Lighthouse 360

 

Lighthouse is an automated patient communications system for dental practices. The product uses patient and appointment data to drive communications through email, text messaging, and postcards, and  has won numerous awards over the years for solving a crucial customer problem. 

Company: Lighthouse360 (Acquired by Yodle)
Role: User Researcher, Lead Interaction Designer

 

Key Issues

The application assumed that everything was important, thus lacking hierarchical structure for the user. This resulted in poor find-ability of information and cognitive dissonance between related features. 

The application assumed that everything was important, thus lacking hierarchical structure for the user. This resulted in poor find-ability of information and cognitive dissonance between related features. 

Out of Control Navigation
Without any direction, all the new features that were added into Lighthouse got its own page and place on the primary navigation. This resulted in a navigation with 15 main navigational elements, creating issues with screen real estate and user comprehension time. 

"Everything is Important"
Lighthouse 360 was an application that was a slave to many masters. After the acquisition, Yodle attempted to merge their Online Presence products with the automated messaging service of Lighthouse 360. The result was a bloated application with an unclear purpose.

No Primary User
The original Lighthouse was to be a hands off application that runs in the background. However, the reality is that soliciting contact information can be a tricky task in addition to the general flakiness common to  human nature. Our team dealt with dealing with the realities of a system that inevitably relies on human intervention as well as pushing the product further into different markets.

 

 


Re-discovering the Product Identity and Story

Understanding Our Users' Goals
Before we could we could re-orient the product into this story, we had to get a firmer understanding of our users and their goals. We shadowed dental offices and interviewed Yodle clients to create user stories under the jobs-to-be-done (JTBD) framework.
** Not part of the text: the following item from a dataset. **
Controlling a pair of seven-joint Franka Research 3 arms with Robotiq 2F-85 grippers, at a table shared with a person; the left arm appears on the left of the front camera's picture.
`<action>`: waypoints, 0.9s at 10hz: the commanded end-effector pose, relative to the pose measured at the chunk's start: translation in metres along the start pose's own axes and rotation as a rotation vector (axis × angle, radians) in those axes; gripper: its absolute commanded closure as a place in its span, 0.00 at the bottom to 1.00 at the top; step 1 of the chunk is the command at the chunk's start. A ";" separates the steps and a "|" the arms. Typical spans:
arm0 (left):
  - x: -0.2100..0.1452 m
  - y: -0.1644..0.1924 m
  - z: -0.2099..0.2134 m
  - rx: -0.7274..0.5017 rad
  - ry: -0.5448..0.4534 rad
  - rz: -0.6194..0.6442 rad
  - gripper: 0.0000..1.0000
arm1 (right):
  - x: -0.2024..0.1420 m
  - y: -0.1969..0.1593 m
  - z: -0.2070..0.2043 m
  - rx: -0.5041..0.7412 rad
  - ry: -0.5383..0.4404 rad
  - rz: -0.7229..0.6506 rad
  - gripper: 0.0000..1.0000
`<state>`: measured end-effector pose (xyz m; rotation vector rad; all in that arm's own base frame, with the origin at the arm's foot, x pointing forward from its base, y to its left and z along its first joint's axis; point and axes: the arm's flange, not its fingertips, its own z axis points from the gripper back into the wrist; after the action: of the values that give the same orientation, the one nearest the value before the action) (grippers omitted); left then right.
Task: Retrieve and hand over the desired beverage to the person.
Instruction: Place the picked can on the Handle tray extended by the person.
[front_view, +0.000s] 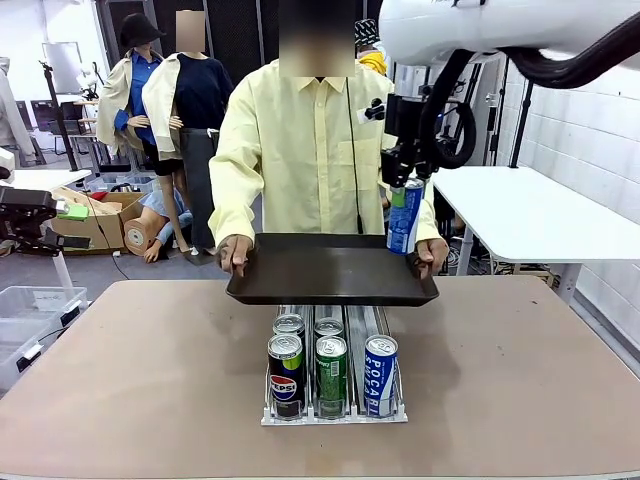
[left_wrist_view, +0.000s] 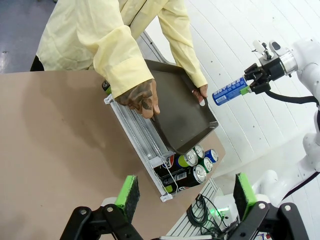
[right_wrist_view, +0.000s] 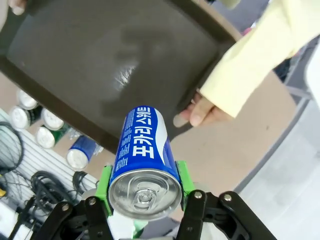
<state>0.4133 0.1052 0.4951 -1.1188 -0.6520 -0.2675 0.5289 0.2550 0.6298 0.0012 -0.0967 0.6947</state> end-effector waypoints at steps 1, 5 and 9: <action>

Aligning Our Product Position
I gathered a group of Product Marketing Managers and Product Managers to align the story of the product the sales team was pitching (and proving successful). The result was a fundamental conceptual shift of the product that was more focused and effective.

Yellow marks areas in which we didn't have a solid understanding of the user. 

Yellow marks areas in which we didn't have a solid understanding of the user. 


Re-architecting the Product

The product story and user goals drive the architecture.

With the story and user goals in mind, I led the effort in creating an affinity diagram and to align our user goals to current feature offerings. The result was a firm understanding of where our current features stand in relation to the new story and created a road map for future features. 


Testing the Story and Conceptual Model.

Now we needed to verify that our groupings resonated with the users. With buckets already defined, we went with a Treejack test, a modified version of a closed card sort designed to test navigational architecture within a navigation without the influence of the design. 

success_metrics.png

We tested two potential versions that resulted in a 62% and 87%  task completion rate, significantly more success over the current application (control) which tested at a 50% task completion rate. 


The Result

We designed a navigational structure that not only tested well with users, but also told an effect product story that proved effective in the sales lab.